一般的に、中途解約時に、積立金額に所定の「市場価格調整率」を用いて、解約時点の運用資産(債券等)の価値を解約返戻金に反映(控除・加算)します。
現在、「個人年金保険」、「終身保険」、「養老保険」などの一部に市場価格調整(MVA)を利用した生命保険商品があります。
価格変動の具体例
市場価格調整の意味を理解するため、解約返戻金の受取時に市場金利に応じた価格変動が反映される具体例(考え方)を示します。
保険会社が契約者に支払うための保険金(責任準備金)を国債などで運用しているとします。
例えば、利率1.0%の10年国債を購入したとして、5年後に利率2.0%の国債が売り出されたとすると、この時点で残り5年、利率1.0%の国債を手放そうとしても、既に利率2.0%の国債が出回っているので保険会社としては売れずに困ります。(利率が上がるということは債券(国債)の価格は下落していることを意味します。)
利率1.0%の国債を利率2.0%のものと同等の価値にするためには、国債価格の下落分を解約返戻金から差し引いて充当する必要があります。
つまり、契約したときよりも解約時の積立利率が上回っている場合は解約返戻金が減り、反対に契約したときよりも解約時の積立利率が下回っている場合は解約返戻金が増えることになります。
このことから市場金利の変動により解約返戻金が払込保険料の総額を下回ることがあり、損失が生ずる可能性がありますので注意が必要となります。
なお、解約した場合、措置期間に応じて一定の金額を解約返戻金が差し引かれます。差し引かれる金額は保険会社ごとに定められた「解約控除率」によって異なります。
市場価格調整率の算出式
市場価格調整率の計算式は保険会社によっても若干異なりますが、ある保険会社における市場価格調整率の計算式は以下のようになっています。

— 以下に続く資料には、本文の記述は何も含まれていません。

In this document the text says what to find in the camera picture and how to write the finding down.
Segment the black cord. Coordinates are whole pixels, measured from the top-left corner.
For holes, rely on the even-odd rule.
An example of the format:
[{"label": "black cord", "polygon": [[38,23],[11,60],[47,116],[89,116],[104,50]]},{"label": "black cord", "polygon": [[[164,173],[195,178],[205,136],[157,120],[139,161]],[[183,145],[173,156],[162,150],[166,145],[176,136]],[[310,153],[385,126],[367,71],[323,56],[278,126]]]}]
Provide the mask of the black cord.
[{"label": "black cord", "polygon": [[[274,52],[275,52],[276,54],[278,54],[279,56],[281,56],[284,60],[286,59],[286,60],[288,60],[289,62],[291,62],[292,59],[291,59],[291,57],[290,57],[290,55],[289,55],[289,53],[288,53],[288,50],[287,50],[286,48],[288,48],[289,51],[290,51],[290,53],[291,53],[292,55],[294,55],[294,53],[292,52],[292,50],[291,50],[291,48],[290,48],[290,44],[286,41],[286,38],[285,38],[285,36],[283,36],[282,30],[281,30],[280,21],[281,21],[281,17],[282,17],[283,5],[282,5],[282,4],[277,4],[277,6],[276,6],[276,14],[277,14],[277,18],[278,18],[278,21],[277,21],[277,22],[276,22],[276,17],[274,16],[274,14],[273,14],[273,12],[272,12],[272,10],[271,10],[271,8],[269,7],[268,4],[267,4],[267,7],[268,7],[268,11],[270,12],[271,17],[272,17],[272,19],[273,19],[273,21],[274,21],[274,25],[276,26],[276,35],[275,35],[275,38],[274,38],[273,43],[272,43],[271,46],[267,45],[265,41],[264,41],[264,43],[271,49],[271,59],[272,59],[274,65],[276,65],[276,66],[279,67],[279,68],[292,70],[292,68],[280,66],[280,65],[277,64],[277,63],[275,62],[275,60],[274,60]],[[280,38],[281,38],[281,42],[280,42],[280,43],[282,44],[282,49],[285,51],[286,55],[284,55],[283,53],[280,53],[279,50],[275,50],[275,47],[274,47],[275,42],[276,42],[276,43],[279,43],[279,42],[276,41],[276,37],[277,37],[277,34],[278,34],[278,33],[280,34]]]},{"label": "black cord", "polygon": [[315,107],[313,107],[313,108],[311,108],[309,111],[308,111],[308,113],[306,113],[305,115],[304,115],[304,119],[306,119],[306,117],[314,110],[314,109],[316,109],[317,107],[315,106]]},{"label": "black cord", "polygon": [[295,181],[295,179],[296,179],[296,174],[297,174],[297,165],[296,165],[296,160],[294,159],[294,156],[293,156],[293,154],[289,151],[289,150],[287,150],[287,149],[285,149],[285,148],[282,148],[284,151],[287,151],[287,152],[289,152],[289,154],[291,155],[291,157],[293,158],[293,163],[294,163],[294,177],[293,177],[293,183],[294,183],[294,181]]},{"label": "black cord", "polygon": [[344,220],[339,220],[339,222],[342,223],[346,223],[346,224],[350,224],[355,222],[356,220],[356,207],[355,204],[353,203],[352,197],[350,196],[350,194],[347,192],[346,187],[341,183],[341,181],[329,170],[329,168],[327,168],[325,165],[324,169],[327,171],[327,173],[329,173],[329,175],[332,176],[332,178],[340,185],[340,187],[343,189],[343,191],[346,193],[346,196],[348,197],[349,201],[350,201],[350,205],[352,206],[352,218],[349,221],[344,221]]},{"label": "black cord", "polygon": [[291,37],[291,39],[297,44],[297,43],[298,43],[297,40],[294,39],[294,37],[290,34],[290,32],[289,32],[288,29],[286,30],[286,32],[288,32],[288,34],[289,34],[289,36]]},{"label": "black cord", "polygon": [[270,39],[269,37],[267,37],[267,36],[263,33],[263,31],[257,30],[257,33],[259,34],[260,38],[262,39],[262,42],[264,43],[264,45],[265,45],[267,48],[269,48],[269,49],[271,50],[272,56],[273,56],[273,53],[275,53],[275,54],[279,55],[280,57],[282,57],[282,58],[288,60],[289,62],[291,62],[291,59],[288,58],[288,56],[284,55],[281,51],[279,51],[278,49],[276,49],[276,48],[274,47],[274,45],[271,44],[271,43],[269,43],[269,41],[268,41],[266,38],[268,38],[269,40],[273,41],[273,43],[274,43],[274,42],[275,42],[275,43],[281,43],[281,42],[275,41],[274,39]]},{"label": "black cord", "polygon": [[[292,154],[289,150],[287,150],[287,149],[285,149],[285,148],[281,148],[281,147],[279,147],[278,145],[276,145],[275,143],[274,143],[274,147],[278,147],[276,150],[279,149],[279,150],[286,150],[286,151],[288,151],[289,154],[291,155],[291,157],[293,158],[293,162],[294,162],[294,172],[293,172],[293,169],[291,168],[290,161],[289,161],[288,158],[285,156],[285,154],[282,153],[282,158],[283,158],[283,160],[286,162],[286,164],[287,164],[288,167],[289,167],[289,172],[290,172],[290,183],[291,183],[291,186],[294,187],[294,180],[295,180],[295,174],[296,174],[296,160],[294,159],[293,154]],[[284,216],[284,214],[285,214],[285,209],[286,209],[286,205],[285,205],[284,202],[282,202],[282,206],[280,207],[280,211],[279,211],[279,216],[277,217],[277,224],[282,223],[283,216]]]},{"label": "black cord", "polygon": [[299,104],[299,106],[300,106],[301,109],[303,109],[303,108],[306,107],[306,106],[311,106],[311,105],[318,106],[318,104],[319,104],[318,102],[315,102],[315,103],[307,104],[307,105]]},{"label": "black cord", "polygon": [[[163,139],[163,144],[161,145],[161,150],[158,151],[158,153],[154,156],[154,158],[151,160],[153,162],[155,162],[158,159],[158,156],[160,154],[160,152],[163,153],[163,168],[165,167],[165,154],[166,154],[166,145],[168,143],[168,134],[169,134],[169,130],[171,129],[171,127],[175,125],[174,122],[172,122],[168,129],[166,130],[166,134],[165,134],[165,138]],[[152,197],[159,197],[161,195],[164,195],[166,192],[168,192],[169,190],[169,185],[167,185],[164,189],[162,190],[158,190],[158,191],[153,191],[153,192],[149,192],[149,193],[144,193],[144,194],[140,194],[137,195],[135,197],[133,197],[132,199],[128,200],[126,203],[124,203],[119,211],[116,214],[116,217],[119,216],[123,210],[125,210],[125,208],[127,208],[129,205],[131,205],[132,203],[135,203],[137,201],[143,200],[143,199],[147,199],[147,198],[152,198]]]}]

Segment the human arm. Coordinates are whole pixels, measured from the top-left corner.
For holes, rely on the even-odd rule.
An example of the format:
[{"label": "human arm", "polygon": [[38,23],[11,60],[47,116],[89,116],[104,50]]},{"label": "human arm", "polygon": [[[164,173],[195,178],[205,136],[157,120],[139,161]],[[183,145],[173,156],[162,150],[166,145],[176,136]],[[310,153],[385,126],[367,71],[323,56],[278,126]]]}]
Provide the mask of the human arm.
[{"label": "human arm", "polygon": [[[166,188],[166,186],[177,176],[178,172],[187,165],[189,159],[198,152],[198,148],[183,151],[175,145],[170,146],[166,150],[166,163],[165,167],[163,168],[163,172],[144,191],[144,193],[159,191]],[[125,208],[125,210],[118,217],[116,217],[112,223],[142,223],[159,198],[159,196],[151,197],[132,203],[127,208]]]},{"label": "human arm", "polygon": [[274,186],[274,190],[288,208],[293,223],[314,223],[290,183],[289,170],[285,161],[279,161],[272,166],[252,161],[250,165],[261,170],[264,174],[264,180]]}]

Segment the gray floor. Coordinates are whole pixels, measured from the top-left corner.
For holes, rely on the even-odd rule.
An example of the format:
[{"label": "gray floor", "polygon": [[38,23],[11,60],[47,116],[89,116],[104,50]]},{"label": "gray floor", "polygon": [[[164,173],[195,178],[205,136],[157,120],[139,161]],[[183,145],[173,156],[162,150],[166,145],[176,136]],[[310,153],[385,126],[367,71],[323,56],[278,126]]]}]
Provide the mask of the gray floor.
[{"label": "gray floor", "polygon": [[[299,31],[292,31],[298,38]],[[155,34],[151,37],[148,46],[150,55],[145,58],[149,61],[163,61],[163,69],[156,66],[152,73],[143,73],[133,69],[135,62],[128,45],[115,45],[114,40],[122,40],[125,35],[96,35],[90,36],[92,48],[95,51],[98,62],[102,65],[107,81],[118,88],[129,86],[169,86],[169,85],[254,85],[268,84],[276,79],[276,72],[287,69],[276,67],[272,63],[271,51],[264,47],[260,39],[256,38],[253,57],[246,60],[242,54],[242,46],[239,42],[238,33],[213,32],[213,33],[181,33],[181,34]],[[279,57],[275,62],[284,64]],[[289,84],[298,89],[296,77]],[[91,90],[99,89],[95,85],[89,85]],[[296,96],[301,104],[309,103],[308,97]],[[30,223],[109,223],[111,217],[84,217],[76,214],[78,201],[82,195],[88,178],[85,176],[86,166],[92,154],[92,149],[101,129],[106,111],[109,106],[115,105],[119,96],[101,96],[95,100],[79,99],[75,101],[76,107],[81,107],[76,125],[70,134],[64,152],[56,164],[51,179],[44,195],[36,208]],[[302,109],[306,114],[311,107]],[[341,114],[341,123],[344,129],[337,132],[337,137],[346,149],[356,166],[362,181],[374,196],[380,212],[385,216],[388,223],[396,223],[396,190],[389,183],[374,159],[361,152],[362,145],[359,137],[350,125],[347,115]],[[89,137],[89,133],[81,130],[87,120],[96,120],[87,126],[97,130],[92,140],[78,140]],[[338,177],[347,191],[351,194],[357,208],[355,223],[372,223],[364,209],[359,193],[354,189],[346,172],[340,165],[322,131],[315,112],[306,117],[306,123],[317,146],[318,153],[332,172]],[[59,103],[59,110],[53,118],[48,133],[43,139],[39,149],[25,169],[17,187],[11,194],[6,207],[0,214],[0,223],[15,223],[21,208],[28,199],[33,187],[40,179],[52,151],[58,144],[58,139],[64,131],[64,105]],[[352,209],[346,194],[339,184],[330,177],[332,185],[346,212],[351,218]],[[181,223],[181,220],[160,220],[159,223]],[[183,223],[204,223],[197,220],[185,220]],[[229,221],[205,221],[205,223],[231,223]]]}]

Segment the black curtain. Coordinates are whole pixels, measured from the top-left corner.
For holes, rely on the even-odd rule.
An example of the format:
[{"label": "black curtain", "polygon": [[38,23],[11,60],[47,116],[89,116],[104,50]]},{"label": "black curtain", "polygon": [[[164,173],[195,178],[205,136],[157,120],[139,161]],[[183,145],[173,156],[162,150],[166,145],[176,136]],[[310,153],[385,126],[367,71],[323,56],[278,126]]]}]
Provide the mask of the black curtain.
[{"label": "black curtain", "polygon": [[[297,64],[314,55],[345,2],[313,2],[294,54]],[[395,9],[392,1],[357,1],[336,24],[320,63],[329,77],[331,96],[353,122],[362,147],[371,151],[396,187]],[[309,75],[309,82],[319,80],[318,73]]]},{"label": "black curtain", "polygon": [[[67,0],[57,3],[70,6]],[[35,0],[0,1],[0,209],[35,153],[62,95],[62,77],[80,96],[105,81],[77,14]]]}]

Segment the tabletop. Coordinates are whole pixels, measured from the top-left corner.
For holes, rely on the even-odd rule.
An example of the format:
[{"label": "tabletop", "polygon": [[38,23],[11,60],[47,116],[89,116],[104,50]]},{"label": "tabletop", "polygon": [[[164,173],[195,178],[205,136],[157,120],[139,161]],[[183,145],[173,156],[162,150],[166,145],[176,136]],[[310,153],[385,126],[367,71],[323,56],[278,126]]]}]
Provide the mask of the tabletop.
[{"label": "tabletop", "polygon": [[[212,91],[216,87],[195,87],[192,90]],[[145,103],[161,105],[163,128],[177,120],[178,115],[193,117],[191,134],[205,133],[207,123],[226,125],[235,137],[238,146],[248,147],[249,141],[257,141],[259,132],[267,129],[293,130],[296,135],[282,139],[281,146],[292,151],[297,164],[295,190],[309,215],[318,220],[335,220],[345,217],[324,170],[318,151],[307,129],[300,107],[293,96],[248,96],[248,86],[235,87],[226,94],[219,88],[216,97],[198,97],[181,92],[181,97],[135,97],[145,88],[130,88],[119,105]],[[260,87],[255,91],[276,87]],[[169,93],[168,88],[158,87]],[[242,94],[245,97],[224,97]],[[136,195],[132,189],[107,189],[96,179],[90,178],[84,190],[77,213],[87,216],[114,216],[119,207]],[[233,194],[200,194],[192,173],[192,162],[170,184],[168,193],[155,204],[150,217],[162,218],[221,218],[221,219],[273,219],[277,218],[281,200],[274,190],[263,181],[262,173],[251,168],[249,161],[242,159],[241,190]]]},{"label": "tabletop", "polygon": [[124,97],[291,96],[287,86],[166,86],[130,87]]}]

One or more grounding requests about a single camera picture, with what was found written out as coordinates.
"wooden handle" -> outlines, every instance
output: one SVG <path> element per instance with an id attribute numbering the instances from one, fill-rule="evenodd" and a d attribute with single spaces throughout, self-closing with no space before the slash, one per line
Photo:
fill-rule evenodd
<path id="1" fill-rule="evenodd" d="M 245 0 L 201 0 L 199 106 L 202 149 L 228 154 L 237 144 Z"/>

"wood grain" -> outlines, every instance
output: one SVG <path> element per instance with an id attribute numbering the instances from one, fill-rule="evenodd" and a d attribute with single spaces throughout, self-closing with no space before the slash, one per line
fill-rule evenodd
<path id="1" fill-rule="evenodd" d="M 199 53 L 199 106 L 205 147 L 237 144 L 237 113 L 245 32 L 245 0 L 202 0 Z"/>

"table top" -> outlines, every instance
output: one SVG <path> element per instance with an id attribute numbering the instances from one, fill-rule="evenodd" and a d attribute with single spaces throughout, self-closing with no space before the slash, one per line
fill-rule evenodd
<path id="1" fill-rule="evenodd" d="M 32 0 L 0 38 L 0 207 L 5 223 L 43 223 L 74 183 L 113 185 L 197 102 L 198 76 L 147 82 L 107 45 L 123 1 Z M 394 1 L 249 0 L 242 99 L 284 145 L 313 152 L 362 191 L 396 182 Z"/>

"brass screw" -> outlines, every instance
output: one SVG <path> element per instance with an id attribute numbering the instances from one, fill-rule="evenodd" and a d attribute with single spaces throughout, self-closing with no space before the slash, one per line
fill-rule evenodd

={1-((1+適用積立利率) ÷ (1+解約日積立利率+0.3%))}×(残存月数)÷12※適用積立利率 :契約中の保険契約に適用されている予定利率
※解約日積立利率:解約日に契約すると適用される予定利率
ややこしい算出式ですが、契約中の保険の予定利率に対して、解約日に契約すると適用される予定利率に0.3%を加算した利率がどの程度増減しているかで解約返戻金を増減するものです。市場価格調整率に上限や下限はありませんが、解約返戻金が0を下回ることはありません。
例えば、残存期間5年の個人年金を解約して、契約時の予定利率が1%、解約時の予定利率が1.2%であった場合、市場価格調整率は2.44%となり、その分だけ解約返戻金から控除されます。
この市場価格調整のほかに解約控除率もあわせて控除されることを考えると解約返戻金の減額幅は少なくありません。このように金利動向によって解約返戻金は大きく減額される可能性があるので、できるだけ解約はしない方向で慎重に契約をする必要があります。